[Work instructions]
Begin with the first line of the entries below. Copy each line exactly, stopping after the one that contains "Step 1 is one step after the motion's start".

[Information given]
::::
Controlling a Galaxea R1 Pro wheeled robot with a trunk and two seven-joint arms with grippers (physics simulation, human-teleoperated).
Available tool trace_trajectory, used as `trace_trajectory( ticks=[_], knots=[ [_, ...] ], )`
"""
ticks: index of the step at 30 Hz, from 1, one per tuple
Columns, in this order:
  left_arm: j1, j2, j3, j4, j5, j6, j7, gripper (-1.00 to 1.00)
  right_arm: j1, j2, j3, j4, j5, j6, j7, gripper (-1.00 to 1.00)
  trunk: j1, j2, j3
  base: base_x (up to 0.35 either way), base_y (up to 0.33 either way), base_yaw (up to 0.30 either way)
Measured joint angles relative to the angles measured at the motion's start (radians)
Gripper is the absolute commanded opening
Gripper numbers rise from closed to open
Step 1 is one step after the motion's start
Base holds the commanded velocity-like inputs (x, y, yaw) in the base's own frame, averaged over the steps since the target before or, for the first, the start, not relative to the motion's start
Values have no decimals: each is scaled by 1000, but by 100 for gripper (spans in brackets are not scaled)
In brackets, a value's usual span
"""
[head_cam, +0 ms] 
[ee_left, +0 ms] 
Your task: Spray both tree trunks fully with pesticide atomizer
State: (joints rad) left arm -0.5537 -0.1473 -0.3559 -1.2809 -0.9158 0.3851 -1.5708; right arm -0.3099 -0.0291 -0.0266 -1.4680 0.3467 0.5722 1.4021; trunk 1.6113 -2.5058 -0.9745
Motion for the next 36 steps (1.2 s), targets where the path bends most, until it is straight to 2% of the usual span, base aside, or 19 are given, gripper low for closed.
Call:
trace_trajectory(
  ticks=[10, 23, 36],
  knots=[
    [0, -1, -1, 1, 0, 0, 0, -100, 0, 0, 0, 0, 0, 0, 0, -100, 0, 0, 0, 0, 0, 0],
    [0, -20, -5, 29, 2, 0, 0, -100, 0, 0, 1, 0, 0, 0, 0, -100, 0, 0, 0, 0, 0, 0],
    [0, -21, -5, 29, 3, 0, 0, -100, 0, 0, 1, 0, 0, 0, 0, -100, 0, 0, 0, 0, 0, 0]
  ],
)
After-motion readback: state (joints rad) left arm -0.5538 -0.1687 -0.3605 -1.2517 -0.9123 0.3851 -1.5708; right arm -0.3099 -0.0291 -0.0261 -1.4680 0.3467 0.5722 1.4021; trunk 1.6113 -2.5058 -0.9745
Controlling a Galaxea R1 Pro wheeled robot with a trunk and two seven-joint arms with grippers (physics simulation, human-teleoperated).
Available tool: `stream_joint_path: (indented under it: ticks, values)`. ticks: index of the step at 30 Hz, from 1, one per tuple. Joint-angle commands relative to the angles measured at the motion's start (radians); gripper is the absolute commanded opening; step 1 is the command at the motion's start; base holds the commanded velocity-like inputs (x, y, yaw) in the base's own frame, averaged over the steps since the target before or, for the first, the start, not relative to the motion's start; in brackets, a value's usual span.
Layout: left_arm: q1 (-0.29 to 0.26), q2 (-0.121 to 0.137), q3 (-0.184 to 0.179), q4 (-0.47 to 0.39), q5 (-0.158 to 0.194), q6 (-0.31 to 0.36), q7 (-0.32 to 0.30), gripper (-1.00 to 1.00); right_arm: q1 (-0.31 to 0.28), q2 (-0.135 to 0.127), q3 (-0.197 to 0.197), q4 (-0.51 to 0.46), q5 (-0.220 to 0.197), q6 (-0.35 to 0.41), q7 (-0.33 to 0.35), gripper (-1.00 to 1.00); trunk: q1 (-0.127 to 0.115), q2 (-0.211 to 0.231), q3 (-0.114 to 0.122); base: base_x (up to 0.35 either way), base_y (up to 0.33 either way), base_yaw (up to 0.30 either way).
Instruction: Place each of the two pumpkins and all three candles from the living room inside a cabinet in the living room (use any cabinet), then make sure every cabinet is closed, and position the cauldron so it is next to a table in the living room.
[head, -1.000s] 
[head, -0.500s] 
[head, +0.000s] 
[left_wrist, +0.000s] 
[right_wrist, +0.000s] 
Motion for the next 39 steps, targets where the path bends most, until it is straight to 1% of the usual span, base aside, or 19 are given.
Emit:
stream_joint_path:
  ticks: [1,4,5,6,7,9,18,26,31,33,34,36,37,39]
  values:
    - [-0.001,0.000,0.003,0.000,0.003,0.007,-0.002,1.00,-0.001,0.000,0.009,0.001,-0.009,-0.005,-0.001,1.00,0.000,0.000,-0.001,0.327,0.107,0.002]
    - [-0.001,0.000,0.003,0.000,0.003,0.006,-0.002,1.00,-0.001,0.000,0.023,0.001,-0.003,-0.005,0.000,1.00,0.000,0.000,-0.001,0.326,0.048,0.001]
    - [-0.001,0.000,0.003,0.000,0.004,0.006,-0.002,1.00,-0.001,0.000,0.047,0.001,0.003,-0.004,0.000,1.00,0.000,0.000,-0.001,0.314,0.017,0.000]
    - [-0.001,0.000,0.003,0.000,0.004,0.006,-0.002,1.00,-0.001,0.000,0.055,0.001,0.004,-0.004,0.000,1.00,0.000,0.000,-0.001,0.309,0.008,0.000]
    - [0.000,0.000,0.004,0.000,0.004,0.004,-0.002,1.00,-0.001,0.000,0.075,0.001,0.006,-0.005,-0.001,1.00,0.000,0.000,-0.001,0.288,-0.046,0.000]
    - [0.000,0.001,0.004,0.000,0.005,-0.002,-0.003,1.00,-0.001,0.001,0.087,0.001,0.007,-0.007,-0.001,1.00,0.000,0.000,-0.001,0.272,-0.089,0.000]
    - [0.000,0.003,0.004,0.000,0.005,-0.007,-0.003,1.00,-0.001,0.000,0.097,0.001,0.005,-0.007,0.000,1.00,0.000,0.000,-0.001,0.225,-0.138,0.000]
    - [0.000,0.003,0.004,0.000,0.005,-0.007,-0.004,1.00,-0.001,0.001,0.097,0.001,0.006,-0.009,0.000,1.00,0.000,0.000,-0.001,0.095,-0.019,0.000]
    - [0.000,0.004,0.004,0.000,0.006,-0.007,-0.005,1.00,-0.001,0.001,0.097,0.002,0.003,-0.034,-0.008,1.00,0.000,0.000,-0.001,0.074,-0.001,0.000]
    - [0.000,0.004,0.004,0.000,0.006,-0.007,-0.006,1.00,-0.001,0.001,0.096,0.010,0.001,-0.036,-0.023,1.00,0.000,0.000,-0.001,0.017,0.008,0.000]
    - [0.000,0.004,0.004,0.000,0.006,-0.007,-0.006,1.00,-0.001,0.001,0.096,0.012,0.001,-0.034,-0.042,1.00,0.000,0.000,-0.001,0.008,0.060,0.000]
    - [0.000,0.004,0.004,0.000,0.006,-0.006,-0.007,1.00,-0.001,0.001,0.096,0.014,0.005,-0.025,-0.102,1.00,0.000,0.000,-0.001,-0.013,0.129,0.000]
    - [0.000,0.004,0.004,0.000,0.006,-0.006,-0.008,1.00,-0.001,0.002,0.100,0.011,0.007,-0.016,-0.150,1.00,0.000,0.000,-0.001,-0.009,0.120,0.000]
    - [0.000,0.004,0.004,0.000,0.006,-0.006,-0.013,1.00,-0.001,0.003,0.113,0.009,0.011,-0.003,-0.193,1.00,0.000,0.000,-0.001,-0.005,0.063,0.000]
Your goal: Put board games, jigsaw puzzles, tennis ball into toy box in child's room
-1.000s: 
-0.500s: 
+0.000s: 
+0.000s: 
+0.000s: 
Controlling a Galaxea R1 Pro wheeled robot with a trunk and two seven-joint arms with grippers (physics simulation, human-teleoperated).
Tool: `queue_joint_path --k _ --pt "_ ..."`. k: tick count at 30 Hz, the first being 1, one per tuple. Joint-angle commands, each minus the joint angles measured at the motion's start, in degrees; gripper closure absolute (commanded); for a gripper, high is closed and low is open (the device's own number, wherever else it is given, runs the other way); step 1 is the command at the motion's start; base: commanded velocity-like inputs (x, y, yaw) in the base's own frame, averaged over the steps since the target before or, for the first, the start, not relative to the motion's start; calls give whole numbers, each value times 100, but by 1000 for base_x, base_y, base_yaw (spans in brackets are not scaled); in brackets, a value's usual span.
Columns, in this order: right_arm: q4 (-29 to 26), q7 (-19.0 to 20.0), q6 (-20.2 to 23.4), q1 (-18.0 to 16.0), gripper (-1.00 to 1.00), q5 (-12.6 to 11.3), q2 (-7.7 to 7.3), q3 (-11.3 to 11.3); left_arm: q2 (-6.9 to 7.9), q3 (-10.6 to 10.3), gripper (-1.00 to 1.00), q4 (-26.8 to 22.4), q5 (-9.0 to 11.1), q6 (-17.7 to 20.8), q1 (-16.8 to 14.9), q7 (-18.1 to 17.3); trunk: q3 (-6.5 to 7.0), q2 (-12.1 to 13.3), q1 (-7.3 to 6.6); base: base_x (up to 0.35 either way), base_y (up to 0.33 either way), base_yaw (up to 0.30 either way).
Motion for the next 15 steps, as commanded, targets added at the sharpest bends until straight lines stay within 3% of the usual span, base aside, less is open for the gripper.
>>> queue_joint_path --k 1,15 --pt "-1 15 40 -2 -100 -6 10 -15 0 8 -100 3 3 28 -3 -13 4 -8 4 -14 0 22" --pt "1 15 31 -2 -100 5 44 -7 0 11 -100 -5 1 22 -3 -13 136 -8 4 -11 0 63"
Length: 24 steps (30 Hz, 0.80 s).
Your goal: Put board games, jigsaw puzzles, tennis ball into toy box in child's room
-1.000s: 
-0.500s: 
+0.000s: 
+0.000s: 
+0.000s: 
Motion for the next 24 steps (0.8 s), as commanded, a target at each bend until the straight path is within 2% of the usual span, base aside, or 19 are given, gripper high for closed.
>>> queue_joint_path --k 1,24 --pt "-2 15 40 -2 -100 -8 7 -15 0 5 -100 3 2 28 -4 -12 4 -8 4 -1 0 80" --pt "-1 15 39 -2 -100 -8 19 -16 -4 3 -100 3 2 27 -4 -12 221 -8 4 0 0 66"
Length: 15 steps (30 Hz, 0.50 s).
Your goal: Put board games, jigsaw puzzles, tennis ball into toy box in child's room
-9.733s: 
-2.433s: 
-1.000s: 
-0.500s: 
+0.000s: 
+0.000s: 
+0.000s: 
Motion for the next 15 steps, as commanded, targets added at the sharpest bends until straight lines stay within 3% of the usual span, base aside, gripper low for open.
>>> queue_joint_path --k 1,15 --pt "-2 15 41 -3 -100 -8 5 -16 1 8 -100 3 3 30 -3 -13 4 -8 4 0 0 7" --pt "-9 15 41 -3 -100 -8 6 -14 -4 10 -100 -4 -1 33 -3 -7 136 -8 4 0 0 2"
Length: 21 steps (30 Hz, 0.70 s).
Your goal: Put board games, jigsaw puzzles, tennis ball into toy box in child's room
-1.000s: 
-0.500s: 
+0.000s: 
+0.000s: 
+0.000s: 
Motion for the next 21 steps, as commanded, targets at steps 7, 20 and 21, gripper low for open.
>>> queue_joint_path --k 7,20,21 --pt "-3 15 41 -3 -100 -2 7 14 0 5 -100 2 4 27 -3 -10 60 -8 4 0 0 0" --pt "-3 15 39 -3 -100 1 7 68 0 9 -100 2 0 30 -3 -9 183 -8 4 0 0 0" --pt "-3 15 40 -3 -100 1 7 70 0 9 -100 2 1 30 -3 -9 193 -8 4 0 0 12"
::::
[Exercise response]
Controlling a Galaxea R1 Pro wheeled robot with a trunk and two seven-joint arms with grippers (physics simulation, human-teleoperated).
Available tool trace_trajectory, used as `trace_trajectory( ticks=[_], knots=[ [_, ...] ], )`
"""
ticks: index of the step at 30 Hz, from 1, one per tuple
Columns, in this order:
  left_arm: j1, j2, j3, j4, j5, j6, j7, gripper (-1.00 to 1.00)
  right_arm: j1, j2, j3, j4, j5, j6, j7, gripper (-1.00 to 1.00)
  trunk: j1, j2, j3
  base: base_x (up to 0.35 either way), base_y (up to 0.33 either way), base_yaw (up to 0.30 either way)
Measured joint angles relative to the angles measured at the motion's start (radians)
Gripper is the absolute commanded opening
Gripper numbers rise from closed to open
Step 1 is one step after the motion's start

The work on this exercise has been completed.